Wenn wir gleich aus der Kirche kommen, wird da keine Säule aus Wolken oder Feuer zu sehen sein. Höchstens ein bisschen Pulverdampf und Leuchtspuren am Himmel von den Raketen derer, die es nicht lassen können und die so nichts als große Fragezeichen in den Himmel malen.
Wohin wird Gott uns führen im neuen Jahr? Werden wir bereit sein für neue, ungeahnte Wege? Oder hängen wir zu sehr an dem, was schon immer war? Können wir uns anderes überhaupt vorstellen? Können wir uns vorstellen, dass es Gottes Weg ist, auch wenn er in die Wüste führt?

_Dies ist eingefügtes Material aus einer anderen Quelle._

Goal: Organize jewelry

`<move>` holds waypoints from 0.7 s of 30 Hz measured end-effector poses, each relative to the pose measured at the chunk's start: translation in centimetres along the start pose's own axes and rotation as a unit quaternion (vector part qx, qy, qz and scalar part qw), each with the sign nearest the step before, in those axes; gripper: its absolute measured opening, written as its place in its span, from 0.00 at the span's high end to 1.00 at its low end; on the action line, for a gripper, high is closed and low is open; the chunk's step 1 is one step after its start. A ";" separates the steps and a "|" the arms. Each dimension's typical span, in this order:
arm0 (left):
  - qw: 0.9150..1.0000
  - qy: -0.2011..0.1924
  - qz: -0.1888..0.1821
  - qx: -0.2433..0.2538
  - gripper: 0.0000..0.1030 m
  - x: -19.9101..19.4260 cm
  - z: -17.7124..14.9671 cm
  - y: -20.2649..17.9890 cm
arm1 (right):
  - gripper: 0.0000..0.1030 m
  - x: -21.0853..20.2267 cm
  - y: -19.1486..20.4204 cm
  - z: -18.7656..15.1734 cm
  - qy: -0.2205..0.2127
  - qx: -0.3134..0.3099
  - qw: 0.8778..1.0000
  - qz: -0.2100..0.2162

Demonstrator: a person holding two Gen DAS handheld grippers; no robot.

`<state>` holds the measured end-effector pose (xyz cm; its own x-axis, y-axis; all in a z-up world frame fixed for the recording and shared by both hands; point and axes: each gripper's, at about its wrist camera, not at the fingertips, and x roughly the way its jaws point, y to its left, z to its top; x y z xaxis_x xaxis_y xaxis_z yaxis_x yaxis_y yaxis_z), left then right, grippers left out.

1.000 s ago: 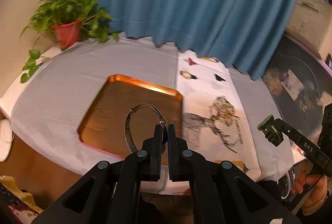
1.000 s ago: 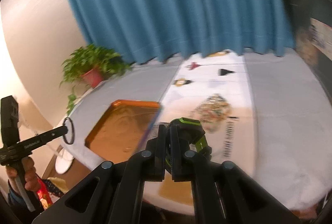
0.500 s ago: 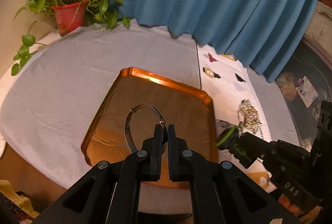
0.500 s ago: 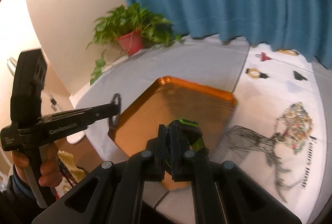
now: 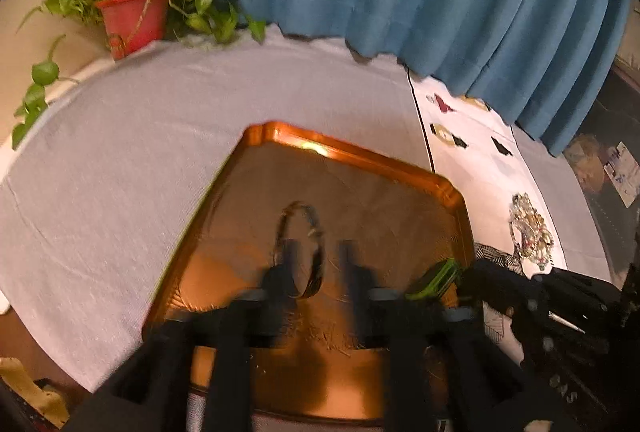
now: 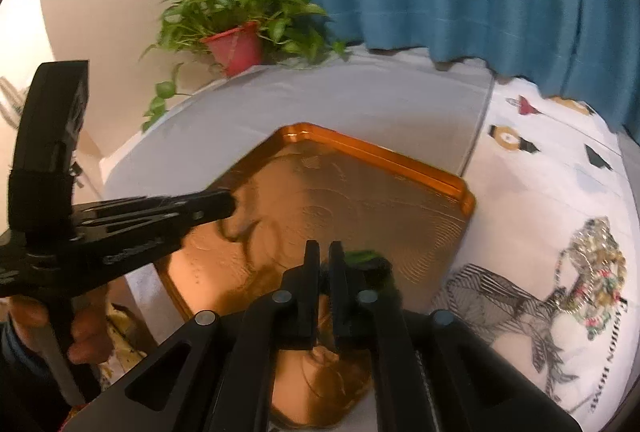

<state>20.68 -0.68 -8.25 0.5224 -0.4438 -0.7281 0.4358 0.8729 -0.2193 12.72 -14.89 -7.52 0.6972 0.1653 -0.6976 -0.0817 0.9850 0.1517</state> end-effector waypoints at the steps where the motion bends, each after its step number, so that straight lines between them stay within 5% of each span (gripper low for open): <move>1: 1.000 -0.011 0.013 0.001 0.19 -0.5 0.0 0.0 | 0.85 -0.1 0.3 -0.1 0.005 -0.010 1.000 -0.003; 2: 0.999 -0.025 0.024 -0.002 0.04 -1.2 0.0 0.1 | 0.72 -0.5 0.4 -0.3 0.006 -0.018 1.000 -0.008; 3: 0.998 -0.048 0.036 -0.006 0.04 -2.3 -0.1 0.2 | 0.58 -1.0 0.5 -0.5 0.004 -0.020 1.000 -0.014; 5: 0.997 -0.060 0.045 -0.006 0.03 -4.0 -0.4 0.4 | 0.49 -2.8 0.4 -1.3 -0.002 -0.017 0.999 -0.032; 13: 0.995 -0.044 0.074 -0.053 0.03 -12.0 -5.4 -0.2 | 0.33 -14.1 0.4 -5.7 -0.030 0.030 0.996 -0.078; 21: 0.996 -0.045 0.081 -0.009 0.03 -19.4 -10.3 -6.1 | 0.21 -22.4 1.6 -9.9 -0.063 0.079 0.990 -0.099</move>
<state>0.32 4.68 0.49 0.6483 -0.3118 -0.6946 0.3268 0.9379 -0.1161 -10.14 -16.49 1.41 0.7730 -0.0468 -0.6326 0.1705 0.9759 0.1361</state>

Haben wir keine Angst vor dem Neuen. Für uns beginnt es nicht um Mitternacht. Es hat ja längst begonnen mit Advent und Weihnachten: der Erwartung des Kommens Christi und dem Fest seiner Geburt. Die Wege der Hirten und Weisen, von denen die Weihnachtsgeschichte erzählt, führen zur Krippe. Genau dort haben auch wir uns gestärkt. Er selbst ist uns Brot und Wein geworden. Er will uns begleiten und führen auf den Wegen, die da kommen.
Und der Friede Gottes, der höher ist, als alle Vernunft, bewahre und regiere unsere Herzen und Sinne in Christus Jesus, unserem Herren. Amen.